- [ACTION ITEM]:
Give the data back exactly. Leave out any images.

- [COLLECTED MATERIAL]:
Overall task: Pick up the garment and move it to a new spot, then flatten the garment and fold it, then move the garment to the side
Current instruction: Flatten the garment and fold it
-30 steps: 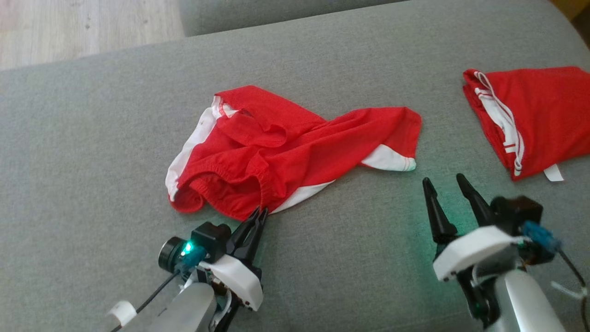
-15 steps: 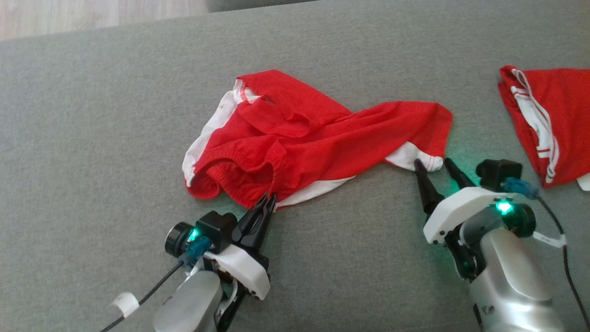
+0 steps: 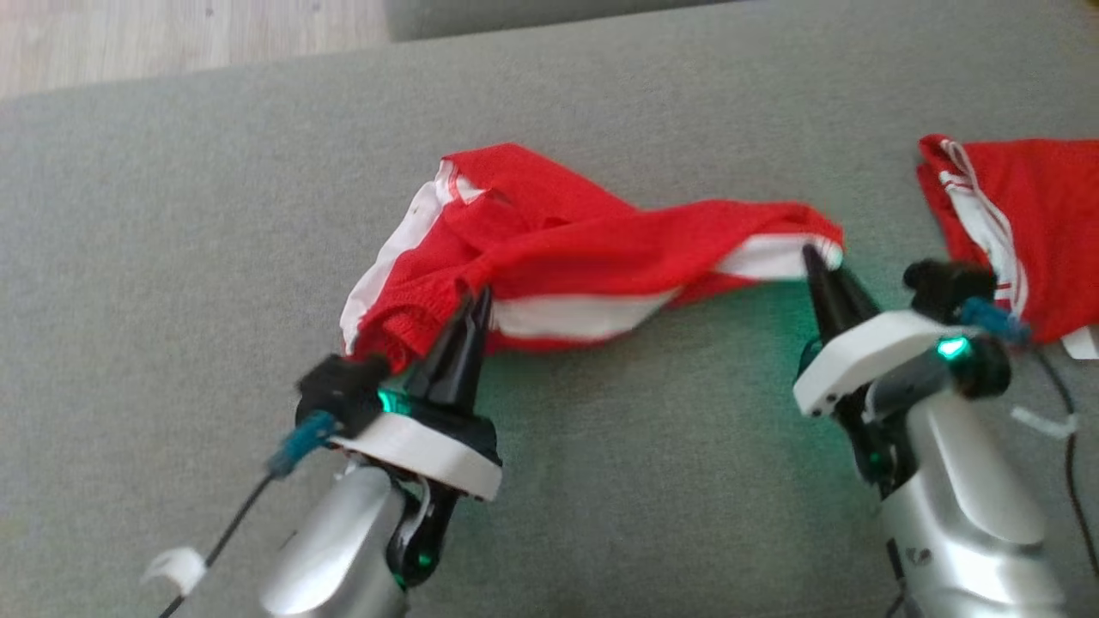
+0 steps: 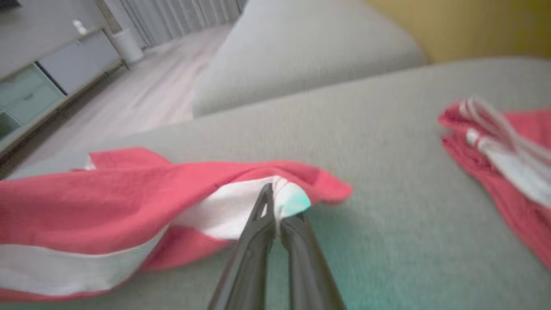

- [EXERCISE RESPONSE]:
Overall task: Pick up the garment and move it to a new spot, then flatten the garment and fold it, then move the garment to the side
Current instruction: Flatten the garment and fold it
-30 steps: 
-15 steps: 
+0 steps: 
+0 steps: 

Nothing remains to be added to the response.